To find the distance between two points, A(13, 2) and B(7, 10), in a two-dimensional plane, we use the distance formula. This formula is derived from the Pythagorean theorem and is expressed as:
d = √[(x₂ – x₁)² + (y₂ – y₁)²]
Here, (x₁, y₁) represents the coordinates of the first point, A, and (x₂, y₂) represents the coordinates of the second point, B. The ‘d’ stands for the distance between them.
First, we identify the coordinates from the given points:
For point A(13, 2): x₁ = 13 and y₁ = 2.
For point B(7, 10): x₂ = 7 and y₂ = 10.
Next, we substitute these values into the distance formula:
d = √[(7 – 13)² + (10 – 2)²]
Now, we perform the calculations inside the parentheses:
The difference in the x-coordinates is 7 – 13 = -6.
The difference in the y-coordinates is 10 – 2 = 8.

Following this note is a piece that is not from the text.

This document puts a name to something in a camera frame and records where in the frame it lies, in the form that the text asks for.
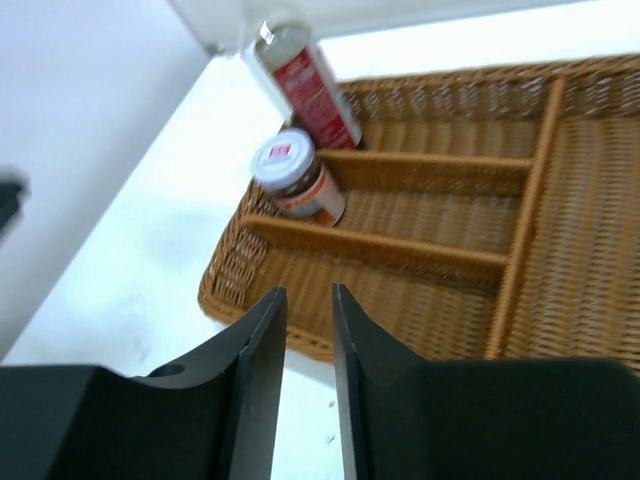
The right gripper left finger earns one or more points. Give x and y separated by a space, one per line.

Substituting these results back into the formula gives us:
d = √[(-6)² + (8)²]
Next, we square each of these values. Remember that squaring a negative number results in a positive number:
(-6)² = 36
(8)² = 64
Now the equation looks like this:
d = √[36 + 64]
We then add the two numbers inside the square root symbol:
36 + 64 = 100
Finally, we find the square root of the sum:
d = √100
d = 10
Therefore, the distance between point A(13, 2) and point B(7, 10) is 10 units.